CVE-2023-38744

Name of the Vulnerable Software and Affected Versions CJ2M CPU Unit versions 2.18 and earlier CJ2H CPU Unit versions 3.04 and earlier CS/CJ Series EtherNet/IP Unit CS1W-EIP21 versions 3.04 and earlier CS/CJ Series EtherNet/IP Unit CJ1W-EIP21 versions 3.04 and earlier

Description A denial-of-service (DoS) issue exists due to improper validation of a specified type of input in the built-in EtherNet/IP port of the CJ Series CJ2 CPU unit and the communication function of the CS/CJ Series EtherNet/IP unit. If an affected product receives a specially crafted packet from a remote unauthenticated attacker, it may fall into a denial-of-service condition.
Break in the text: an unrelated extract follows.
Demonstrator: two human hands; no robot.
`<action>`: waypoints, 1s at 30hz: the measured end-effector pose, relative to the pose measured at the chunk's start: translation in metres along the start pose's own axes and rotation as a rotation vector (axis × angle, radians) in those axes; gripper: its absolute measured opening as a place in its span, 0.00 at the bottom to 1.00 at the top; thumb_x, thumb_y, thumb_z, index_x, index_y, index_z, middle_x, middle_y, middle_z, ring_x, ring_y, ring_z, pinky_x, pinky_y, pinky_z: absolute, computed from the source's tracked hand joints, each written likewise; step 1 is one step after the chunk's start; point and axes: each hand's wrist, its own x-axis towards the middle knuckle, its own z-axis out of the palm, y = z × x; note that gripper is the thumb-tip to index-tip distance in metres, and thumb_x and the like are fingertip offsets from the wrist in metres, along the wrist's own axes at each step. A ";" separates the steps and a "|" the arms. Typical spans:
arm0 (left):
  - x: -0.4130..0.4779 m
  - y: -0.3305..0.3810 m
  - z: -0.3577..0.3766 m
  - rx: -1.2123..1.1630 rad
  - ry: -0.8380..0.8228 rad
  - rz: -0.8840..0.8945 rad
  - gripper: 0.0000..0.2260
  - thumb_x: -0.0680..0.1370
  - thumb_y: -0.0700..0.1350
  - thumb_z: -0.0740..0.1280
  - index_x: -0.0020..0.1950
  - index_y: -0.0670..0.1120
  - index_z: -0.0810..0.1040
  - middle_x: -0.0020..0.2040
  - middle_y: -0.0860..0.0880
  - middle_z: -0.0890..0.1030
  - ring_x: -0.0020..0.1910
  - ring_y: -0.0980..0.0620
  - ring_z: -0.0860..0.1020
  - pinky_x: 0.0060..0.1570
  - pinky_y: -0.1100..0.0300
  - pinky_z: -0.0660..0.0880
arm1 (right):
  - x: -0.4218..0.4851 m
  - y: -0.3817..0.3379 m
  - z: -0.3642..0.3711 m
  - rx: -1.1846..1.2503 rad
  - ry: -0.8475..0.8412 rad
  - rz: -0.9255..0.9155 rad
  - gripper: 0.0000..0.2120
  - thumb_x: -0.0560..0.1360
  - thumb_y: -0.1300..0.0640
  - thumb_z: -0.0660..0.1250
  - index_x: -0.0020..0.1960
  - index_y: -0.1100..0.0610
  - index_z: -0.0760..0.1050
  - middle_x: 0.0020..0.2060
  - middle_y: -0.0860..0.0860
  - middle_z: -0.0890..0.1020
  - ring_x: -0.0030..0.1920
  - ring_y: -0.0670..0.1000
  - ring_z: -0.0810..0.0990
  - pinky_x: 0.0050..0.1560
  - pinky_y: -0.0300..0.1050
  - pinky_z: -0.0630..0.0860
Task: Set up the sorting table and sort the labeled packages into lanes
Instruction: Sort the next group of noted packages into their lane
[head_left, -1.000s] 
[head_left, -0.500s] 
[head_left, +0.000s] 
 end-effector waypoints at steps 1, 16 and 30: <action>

Recommendations For CJ2M CPU Unit versions 2.18 and earlier, update to a version later than 2.18 to resolve the issue. For CJ2H CPU Unit versions 3.04 and earlier, update to a version later than 3.04 to resolve the issue. For CS/CJ Series EtherNet/IP Unit CS1W-EIP21 versions 3.04 and earlier, update to a version later than 3.04 to resolve the issue. For CS/CJ Series EtherNet/IP Unit CJ1W-EIP21 versions 3.04 and earlier, update to a version later than 3.04 to resolve the issue. As a temporary workaround, consider restricting access to the EtherNet/IP port to minimize the risk of exploitation.